Monday, December 24, 2007

Khmer Rouge Suspects Claim Destitution

Ieng Thirith sits at her house in Pailin some 285 kilometers
(177miles) northwester of Phnom Penh, Cambodia, in 1996 photo. Former Khmer
Rouge
Foreign Minister Ieng Sary and his wife Ieng Thirith, who served the
regime as a minister for social affairs, were brought to tribunal facilities
in Phnom Penh under warrants issued for both of them, a tribunal statement
said. (AP Photo/Documentation Center of Cambodia, Youk Chhang, HO)


Khmer Rouge Suspects Claim Destitution
By KER MUNTHIT - 1 hour ago

PHNOM PENH, Cambodia (AP) - Two former ministers of Cambodia's brutal Khmer
Rouge regime, both charged with crimes against humanity, have said they need
financial aid to defend themselves before the country's U.N.-backed
tribunal, according to a statement issued Tuesday.

The claim by Ieng Sary, a former foreign minister, and his wife Ieng
Thirith, an ex-social affairs minister, was disparaged by fellow Cambodians,
who said they had lived in relatively lavish circumstances until their
arrest Monday.

The couple were formally charged with crimes against humanity Tuesday by
Cambodia's U.N.-supported genocide tribunal. Ieng Sary also was charged with
war crimes.

"It's a big step because they are big fish," said Kek Galabru, president of
the Cambodian human rights group Licadho.

The radical policies of the communist Khmer Rouge are widely blamed for the
deaths of some 1.7 million people from starvation, disease, overwork and
execution. None of the group's leaders has faced trial yet, though four
people have been arrested by the tribunal.

Their arrests Monday came almost three decades after the Khmer Rouge fell
from power, with many fearing the aging suspects might die before they ever
see a courtroom. Trials are expected to begin next year.

The U.N.-assisted tribunal was created last year after seven years of
contentious negotiations between the United Nations and Cambodia.

Ieng Sary, who a tribunal document said is 82, and his wife, 75, were
members of the inner circle of the Khmer Rouge. They were French-educated
like the group's late charismatic leader Pol Pot, whose extremist policies
turned the country into a virtual charnel house. Ieng Thirith's sister,
Khieu Ponnary, was Pol Pot's first wife.

People familiar with the lifestyle of Ieng Sary and his wife say they are
financially well-off. They pointed to the villa the couple own in Phnom
Penh
, their Toyota Land Cruiser and their ability to regularly travel by
plane to neighboring Thailand for medical treatment.

Their travel and property makes their claims of destitution "laughable" and
"ludicrous," said Theary Seng, director of the Cambodian nonprofit group
Center for Social Development.

"Why don't they sell their villa" to finance their legal fees, Youk Chhang,
director of the Documentation Center of Cambodia, wondered out loud. His
group researches Khmer Rouge atrocities.

Rupert Skilbeck, a tribunal official, said the U.N. will pay the legal fees
for all defendants until the end of this year, and is currently assessing
the defendants' financial means to determine whether the payments will
continue.

Ieng Sary "promoted, instigated, facilitated, encouraged and/or condoned the
perpetration of the crimes" when the Khmer Rouge held power, according to a
July 18 document presented by the tribunal's prosecutors to its
investigating judges.

It said there was evidence of Ieng Sary's participation in crimes which
included planning, directing and coordinating Khmer Rouge "policies of
forcible transfer, forced labor and unlawful killings."
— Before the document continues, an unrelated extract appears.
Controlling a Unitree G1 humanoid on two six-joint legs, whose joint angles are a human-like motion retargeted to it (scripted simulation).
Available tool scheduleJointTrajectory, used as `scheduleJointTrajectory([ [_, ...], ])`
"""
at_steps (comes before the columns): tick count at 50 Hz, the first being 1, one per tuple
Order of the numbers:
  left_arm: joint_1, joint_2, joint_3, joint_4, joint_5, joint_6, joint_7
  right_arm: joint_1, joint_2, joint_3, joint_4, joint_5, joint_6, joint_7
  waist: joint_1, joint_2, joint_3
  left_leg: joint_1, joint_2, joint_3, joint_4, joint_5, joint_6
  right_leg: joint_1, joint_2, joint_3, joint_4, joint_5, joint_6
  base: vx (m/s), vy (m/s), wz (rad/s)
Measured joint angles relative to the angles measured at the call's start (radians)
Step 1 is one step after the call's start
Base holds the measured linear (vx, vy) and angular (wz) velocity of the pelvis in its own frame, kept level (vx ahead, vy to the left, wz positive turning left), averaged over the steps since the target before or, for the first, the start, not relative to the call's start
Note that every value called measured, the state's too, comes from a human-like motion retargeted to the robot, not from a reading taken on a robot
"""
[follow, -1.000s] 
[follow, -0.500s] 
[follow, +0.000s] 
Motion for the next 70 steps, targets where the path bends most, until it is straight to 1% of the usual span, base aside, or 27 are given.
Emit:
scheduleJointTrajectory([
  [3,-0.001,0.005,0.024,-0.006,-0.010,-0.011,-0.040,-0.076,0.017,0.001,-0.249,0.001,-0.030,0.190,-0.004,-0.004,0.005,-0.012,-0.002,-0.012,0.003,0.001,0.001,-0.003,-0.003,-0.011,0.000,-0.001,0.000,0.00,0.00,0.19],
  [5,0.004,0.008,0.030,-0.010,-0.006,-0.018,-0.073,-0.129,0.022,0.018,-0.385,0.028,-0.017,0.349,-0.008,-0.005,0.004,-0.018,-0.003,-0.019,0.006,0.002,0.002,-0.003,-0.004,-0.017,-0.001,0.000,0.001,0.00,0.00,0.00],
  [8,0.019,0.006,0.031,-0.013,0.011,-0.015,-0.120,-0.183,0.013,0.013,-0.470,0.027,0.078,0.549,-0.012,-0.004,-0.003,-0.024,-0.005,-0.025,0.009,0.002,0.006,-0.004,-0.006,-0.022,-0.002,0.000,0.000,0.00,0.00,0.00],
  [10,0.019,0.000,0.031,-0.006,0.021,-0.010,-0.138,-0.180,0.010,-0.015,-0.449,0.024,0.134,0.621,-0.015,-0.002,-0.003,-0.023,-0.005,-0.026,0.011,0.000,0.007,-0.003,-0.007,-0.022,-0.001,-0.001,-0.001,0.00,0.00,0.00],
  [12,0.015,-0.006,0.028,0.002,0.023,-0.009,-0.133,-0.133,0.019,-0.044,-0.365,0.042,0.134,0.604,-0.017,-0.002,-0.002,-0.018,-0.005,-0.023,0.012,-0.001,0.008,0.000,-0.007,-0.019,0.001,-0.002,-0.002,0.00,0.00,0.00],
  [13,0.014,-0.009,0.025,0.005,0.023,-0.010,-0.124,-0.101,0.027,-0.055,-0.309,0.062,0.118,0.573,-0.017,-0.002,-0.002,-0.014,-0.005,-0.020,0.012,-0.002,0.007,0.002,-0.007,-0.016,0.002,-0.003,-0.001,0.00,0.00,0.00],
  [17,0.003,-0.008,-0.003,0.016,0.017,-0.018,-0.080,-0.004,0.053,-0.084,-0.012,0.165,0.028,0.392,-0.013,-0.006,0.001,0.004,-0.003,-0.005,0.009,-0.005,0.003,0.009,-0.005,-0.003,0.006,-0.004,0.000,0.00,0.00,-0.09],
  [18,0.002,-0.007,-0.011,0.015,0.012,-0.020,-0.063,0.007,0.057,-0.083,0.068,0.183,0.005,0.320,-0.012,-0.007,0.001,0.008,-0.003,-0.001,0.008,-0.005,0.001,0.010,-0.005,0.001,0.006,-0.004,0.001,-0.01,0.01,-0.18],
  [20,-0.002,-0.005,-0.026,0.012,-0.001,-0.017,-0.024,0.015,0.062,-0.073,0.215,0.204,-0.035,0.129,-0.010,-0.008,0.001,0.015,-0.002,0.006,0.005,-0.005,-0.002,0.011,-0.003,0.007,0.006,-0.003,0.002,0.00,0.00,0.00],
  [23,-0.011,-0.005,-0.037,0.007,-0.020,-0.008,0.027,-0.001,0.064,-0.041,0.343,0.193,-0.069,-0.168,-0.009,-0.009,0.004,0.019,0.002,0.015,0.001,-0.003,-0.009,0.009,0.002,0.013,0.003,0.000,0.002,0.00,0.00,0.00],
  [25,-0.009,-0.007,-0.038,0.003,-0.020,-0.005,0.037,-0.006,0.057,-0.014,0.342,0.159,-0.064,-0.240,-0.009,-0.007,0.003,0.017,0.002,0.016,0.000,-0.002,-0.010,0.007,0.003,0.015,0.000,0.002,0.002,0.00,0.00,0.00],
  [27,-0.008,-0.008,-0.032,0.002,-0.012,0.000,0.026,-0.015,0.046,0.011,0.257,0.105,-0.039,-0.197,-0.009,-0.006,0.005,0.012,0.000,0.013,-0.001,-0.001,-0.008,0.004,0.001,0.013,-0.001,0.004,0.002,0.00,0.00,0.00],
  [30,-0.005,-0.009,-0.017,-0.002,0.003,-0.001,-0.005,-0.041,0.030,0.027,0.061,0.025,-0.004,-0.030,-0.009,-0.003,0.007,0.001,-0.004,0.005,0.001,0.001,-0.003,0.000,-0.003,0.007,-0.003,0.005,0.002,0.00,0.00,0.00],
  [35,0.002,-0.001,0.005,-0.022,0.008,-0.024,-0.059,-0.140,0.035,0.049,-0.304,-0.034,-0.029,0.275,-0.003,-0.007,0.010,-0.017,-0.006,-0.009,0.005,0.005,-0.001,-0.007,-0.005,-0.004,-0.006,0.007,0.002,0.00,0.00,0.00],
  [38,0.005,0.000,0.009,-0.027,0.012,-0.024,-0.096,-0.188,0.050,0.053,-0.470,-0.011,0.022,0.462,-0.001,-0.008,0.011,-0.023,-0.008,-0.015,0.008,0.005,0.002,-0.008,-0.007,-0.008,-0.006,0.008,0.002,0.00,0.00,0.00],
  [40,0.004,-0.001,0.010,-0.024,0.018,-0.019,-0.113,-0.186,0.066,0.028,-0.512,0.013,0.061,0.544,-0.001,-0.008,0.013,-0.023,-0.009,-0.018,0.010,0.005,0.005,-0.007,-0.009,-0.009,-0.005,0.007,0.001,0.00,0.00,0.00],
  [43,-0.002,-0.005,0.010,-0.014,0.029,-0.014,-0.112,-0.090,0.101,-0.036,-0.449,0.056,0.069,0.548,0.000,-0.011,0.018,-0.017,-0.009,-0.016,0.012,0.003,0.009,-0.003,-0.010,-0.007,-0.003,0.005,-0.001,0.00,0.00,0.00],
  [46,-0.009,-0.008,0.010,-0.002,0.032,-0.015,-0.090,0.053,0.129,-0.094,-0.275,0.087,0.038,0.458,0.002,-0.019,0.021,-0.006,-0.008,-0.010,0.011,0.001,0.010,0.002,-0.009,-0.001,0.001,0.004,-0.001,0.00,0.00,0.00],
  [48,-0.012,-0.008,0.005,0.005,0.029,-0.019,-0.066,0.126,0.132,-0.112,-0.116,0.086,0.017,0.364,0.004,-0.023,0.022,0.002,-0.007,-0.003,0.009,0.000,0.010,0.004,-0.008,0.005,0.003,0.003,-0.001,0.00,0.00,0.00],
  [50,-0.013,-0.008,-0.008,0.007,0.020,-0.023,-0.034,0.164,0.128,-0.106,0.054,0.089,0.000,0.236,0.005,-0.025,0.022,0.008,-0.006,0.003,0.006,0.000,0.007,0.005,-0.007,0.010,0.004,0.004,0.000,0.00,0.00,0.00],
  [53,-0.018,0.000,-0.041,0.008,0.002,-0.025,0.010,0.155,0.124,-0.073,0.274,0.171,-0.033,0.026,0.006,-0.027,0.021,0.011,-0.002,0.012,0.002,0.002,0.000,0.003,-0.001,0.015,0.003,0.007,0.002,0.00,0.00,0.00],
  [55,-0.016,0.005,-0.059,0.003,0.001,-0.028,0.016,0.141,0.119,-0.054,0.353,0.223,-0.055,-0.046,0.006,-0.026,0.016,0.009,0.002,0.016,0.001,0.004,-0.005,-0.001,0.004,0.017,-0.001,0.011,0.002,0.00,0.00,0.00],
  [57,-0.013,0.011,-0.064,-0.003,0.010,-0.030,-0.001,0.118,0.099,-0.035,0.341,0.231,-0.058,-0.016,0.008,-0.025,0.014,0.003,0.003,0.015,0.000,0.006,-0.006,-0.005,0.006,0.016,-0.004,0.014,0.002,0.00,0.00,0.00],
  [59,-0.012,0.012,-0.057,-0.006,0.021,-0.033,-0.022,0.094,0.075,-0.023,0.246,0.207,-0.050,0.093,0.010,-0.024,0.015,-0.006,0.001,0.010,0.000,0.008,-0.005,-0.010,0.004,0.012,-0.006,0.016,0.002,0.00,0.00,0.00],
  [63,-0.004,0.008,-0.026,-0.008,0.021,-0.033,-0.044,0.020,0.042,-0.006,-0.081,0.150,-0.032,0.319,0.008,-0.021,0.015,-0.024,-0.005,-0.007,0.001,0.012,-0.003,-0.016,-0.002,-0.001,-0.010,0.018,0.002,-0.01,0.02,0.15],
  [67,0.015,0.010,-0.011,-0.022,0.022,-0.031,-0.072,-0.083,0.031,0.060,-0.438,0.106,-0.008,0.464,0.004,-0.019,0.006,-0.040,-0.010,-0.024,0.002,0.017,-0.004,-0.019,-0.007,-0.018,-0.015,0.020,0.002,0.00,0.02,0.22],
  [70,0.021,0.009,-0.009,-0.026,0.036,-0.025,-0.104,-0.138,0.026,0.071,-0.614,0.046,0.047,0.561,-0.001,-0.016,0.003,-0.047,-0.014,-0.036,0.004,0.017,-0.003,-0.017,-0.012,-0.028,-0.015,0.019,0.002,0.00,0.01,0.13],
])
Ieng Thirith is accused of participating in "planning, direction,
coordination and ordering of widespread purges ... and unlawful killing or
murder of staff members from within the Ministry of Social Affairs," the
prosecutors' filing said.

At a trial conducted in 1979 under the auspices of Vietnam, which invaded
Cambodia to oust the Khmer Rouge, Ieng Sary was sentenced to death in
absentia. But the proceedings, in the fashion of a Soviet show trial, served
the purposes of propaganda more than justice.

Because the U.S. and China opposed the government installed by the
Vietnamese - and supported a resistance coalition in which the Khmer Rouge
played a part - there was little backing for a genocide trial, even as the
scale of the horrors the regime perpetrated became more obvious.

Only when the Khmer Rouge failed to honor a 1991 U.N.-brokered peace
agreement did the idea of an international genocide trial gain traction. In
1997, Cambodia finally broached the idea.